▶ **TASK ITEM**:
Which lines of the records below contain the string "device"? Report each of them.

[Stored items from a collection]

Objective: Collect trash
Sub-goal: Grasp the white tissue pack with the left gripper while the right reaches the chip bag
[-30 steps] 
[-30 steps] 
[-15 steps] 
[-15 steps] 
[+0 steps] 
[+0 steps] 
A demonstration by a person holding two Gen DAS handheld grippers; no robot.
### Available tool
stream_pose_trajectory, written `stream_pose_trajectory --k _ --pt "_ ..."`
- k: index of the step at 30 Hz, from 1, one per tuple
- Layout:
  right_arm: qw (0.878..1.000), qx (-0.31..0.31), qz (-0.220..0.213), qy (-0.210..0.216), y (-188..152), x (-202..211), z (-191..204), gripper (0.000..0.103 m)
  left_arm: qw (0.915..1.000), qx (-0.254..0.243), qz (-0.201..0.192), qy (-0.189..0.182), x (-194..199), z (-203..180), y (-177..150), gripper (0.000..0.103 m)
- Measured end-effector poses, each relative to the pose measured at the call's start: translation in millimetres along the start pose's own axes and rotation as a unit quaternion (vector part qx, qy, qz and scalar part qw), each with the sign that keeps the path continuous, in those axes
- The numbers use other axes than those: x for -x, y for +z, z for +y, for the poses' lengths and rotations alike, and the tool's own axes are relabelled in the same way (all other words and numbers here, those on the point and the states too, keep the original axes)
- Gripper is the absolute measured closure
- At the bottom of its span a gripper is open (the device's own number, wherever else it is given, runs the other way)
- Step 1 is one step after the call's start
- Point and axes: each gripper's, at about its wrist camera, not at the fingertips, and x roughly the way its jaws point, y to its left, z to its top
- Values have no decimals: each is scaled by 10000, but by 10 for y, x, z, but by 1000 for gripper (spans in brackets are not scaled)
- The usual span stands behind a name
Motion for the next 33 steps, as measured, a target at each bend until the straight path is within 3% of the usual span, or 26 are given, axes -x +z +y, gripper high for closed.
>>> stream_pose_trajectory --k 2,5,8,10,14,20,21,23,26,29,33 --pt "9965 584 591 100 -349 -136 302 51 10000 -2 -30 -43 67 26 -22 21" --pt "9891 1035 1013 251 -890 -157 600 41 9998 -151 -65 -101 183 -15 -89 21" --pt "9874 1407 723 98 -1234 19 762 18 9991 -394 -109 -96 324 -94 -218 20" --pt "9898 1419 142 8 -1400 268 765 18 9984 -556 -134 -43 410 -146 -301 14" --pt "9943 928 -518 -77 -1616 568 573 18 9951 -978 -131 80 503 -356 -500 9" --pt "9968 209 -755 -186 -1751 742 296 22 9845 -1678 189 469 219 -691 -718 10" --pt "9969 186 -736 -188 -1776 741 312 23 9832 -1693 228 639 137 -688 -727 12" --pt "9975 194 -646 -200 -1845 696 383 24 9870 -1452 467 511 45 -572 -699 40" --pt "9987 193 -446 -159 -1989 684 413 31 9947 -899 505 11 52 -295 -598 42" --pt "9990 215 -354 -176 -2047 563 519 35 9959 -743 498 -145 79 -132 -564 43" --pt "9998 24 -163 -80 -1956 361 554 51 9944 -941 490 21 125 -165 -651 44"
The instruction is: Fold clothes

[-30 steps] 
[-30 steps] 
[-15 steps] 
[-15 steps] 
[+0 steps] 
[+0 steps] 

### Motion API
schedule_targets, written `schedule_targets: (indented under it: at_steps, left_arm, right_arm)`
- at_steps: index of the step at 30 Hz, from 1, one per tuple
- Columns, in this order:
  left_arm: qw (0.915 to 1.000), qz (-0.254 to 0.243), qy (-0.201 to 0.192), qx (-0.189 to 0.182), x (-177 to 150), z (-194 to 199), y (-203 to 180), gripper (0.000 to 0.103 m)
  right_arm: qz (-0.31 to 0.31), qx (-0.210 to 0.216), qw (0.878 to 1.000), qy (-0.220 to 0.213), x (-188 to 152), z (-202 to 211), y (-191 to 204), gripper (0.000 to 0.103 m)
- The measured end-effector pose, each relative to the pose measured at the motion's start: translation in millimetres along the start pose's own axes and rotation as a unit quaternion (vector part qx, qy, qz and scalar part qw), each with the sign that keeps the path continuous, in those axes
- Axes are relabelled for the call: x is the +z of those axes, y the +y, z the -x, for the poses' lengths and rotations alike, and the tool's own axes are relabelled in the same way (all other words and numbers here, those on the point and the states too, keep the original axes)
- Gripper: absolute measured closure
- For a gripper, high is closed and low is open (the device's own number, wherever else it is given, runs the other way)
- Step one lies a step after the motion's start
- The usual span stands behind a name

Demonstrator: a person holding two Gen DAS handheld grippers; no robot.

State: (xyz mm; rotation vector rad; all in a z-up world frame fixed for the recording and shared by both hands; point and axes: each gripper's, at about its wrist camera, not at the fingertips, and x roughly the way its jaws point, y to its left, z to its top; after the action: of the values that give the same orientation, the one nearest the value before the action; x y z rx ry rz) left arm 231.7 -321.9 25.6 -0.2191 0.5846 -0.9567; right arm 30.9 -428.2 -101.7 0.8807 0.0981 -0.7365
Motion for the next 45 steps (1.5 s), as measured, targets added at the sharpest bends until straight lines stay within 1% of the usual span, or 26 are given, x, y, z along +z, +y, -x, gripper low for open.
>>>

▶ **SOLUTION FOR THIS PROBLEM**:
- At the bottom of its span a gripper is open (the device's own number, wherever else it is given, runs the other way)
- For a gripper, high is closed and low is open (the device's own number, wherever else it is given, runs the other way)

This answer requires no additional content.